• [What the task requires] From first line to last, transcribe the listing exactly and skip any image.

• [Data below]
===============

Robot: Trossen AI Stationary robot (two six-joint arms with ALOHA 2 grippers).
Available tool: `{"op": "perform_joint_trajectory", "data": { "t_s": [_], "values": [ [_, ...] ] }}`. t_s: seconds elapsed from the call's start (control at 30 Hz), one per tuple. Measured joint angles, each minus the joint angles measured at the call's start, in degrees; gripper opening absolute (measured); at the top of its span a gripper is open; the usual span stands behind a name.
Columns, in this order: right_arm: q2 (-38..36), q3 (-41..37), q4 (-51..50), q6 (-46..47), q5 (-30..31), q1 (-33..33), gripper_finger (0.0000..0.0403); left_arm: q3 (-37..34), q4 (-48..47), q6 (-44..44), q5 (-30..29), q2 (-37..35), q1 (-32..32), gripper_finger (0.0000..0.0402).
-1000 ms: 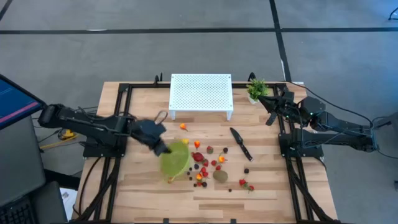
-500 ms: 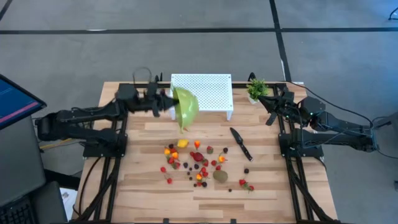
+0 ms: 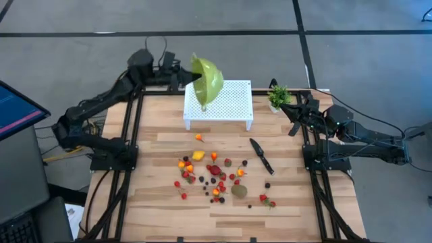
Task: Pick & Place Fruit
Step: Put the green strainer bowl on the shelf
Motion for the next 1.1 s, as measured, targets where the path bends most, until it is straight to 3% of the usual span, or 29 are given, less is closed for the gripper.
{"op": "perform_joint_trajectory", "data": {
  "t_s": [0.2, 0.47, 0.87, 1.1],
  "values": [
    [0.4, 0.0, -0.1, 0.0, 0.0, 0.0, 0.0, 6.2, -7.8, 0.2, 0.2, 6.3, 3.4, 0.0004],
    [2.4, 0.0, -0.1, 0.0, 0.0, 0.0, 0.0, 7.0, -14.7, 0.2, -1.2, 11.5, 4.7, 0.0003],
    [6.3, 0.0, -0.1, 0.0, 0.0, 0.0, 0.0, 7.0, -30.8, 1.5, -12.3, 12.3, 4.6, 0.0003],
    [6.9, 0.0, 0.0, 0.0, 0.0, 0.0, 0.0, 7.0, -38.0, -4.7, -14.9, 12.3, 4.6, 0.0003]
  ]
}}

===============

• [Solved problem]
Robot: Trossen AI Stationary robot (two six-joint arms with ALOHA 2 grippers).
Available tool: `{"op": "perform_joint_trajectory", "data": { "t_s": [_], "values": [ [_, ...] ] }}`. t_s: seconds elapsed from the call's start (control at 30 Hz), one per tuple. Measured joint angles, each minus the joint angles measured at the call's start, in degrees; gripper opening absolute (measured); at the top of its span a gripper is open; the usual span stands behind a name.
Columns, in this order: right_arm: q2 (-38..36), q3 (-41..37), q4 (-51..50), q6 (-46..47), q5 (-30..31), q1 (-33..33), gripper_finger (0.0000..0.0403); left_arm: q3 (-37..34), q4 (-48..47), q6 (-44..44), q5 (-30..29), q2 (-37..35), q1 (-32..32), gripper_finger (0.0000..0.0402).
-1000 ms: 
-500 ms: 
+0 ms: 
Task: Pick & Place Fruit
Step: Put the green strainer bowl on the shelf
Motion for the next 1.1 s, as measured, targets where the path bends most, until it is straight to 3% of the usual span, or 29 are given, less is closed for the gripper.
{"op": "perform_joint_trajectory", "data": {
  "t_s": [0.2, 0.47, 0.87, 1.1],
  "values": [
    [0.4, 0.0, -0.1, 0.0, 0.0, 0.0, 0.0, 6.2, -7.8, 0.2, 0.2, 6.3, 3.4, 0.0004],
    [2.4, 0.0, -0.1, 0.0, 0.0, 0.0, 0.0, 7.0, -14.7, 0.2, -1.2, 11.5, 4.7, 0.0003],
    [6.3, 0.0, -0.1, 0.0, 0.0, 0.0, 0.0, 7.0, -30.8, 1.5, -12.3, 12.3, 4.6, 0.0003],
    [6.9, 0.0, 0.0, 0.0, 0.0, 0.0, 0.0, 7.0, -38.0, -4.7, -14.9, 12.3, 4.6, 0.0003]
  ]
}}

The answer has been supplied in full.